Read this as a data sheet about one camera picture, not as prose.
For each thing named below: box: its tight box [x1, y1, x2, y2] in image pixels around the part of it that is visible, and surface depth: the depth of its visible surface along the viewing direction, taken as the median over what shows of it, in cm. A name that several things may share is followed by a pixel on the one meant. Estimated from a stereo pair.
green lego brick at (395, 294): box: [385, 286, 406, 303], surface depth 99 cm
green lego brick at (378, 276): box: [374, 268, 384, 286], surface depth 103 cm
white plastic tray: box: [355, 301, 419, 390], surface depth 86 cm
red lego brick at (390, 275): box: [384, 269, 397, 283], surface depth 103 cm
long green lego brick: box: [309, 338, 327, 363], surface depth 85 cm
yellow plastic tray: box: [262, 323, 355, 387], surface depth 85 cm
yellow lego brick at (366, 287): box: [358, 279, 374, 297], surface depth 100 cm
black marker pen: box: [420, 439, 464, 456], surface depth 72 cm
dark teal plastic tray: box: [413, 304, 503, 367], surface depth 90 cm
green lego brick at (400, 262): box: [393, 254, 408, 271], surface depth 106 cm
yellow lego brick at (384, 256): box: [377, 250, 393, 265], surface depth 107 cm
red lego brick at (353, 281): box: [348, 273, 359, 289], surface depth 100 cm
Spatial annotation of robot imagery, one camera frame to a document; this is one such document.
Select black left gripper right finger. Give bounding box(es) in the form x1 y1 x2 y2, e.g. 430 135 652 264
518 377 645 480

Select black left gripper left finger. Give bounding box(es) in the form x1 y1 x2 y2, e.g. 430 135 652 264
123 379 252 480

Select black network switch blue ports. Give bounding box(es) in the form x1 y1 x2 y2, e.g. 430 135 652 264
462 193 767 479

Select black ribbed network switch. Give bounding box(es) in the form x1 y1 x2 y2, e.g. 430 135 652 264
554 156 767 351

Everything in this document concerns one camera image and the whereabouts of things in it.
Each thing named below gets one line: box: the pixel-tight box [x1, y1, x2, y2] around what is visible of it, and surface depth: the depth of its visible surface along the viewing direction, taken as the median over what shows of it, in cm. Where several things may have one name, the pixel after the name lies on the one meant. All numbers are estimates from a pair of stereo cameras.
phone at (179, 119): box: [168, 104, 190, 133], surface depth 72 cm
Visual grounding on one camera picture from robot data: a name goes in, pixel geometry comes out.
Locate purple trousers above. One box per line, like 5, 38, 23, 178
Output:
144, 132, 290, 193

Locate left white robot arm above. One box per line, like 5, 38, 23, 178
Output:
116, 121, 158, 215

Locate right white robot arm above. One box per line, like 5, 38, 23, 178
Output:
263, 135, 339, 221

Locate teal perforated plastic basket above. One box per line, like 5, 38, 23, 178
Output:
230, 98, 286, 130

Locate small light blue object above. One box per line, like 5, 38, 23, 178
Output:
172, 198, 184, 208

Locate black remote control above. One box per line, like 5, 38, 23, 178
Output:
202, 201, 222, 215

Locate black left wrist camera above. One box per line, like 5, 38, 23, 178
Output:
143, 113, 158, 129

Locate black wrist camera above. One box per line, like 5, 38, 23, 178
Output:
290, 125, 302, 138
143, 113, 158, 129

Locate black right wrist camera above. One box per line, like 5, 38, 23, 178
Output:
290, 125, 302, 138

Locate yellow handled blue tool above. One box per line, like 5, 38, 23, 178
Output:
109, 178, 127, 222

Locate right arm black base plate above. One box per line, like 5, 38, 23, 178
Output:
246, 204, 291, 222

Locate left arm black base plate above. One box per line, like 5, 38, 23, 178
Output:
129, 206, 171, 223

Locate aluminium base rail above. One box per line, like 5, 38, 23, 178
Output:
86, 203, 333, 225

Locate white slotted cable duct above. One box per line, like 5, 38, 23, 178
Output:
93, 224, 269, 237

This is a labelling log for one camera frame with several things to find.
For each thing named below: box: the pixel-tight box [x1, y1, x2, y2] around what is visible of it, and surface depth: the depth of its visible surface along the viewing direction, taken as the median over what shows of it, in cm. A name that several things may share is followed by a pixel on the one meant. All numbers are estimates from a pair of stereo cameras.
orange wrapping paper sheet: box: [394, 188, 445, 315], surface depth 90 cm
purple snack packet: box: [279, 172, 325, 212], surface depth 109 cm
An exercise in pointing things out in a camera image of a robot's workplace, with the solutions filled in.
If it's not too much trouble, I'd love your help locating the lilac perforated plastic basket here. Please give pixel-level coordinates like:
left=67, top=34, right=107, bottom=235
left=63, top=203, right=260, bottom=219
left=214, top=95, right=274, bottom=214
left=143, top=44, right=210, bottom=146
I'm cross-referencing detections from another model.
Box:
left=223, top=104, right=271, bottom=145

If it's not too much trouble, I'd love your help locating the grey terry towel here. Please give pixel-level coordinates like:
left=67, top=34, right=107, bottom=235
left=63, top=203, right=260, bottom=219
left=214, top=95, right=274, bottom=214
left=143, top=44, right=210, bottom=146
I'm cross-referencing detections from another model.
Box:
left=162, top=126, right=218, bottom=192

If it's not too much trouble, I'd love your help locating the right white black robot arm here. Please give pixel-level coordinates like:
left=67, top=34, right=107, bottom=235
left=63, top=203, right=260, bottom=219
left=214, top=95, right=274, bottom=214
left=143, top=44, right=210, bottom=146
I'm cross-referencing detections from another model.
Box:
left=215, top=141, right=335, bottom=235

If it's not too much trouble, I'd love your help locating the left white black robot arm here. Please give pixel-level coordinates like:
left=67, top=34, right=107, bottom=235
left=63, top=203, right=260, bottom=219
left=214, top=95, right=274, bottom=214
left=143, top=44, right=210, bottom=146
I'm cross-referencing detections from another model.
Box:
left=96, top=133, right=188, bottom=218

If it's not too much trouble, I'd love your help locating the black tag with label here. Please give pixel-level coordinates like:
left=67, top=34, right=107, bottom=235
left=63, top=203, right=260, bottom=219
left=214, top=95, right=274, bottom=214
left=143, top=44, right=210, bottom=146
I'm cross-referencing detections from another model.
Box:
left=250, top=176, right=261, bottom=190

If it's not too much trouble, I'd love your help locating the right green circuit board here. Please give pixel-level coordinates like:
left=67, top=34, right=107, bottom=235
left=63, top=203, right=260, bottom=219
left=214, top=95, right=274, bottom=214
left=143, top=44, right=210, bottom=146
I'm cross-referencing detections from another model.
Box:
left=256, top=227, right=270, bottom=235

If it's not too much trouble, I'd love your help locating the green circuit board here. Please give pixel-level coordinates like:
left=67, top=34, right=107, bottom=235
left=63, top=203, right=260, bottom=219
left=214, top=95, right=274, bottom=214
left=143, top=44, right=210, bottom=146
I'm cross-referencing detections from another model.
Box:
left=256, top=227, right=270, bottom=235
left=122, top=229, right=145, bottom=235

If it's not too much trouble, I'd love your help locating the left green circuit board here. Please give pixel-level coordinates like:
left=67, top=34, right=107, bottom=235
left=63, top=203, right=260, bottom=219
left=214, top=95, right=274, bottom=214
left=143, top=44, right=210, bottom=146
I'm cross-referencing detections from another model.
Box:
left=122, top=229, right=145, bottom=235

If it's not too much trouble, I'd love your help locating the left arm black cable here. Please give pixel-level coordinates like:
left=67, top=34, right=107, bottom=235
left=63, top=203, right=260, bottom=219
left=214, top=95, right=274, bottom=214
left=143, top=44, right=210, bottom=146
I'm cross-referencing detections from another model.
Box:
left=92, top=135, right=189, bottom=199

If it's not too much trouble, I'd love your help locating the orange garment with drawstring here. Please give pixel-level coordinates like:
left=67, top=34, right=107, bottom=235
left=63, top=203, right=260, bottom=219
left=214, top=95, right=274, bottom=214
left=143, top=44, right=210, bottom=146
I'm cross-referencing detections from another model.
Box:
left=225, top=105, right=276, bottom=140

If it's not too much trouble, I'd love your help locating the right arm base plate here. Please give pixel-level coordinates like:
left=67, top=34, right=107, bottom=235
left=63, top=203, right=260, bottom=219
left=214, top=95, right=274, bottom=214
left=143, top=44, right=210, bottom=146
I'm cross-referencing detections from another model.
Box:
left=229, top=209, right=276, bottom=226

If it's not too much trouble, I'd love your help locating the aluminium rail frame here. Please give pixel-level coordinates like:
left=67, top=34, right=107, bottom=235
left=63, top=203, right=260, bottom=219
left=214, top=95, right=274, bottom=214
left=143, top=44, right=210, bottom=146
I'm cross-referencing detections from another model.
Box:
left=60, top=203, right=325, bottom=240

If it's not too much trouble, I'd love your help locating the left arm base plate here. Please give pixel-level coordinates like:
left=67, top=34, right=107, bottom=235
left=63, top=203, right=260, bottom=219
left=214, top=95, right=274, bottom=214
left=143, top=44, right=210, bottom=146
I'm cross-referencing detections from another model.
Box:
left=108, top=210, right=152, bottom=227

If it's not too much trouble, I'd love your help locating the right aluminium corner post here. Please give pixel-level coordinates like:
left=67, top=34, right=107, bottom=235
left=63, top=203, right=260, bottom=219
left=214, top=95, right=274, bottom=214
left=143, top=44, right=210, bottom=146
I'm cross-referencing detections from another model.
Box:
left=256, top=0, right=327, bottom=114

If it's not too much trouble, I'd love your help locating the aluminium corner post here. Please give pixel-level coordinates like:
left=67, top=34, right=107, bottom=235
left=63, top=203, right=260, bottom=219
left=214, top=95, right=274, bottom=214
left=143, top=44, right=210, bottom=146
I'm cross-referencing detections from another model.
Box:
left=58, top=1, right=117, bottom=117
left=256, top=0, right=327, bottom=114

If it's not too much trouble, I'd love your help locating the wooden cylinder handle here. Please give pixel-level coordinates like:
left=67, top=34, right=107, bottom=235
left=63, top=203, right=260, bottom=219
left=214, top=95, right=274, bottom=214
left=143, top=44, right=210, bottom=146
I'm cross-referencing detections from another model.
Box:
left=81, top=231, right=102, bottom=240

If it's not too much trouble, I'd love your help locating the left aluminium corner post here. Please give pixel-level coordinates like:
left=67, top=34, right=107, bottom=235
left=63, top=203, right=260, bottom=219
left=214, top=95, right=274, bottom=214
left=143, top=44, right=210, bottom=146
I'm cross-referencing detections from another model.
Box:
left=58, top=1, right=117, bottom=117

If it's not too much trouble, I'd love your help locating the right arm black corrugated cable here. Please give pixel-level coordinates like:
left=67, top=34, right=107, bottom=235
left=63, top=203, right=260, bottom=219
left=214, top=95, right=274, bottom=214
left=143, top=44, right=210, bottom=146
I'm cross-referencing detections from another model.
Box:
++++
Using the string "plate" as the search term, count the lines of the data above that hold it and report that number alone.

(Solution to this exercise):
4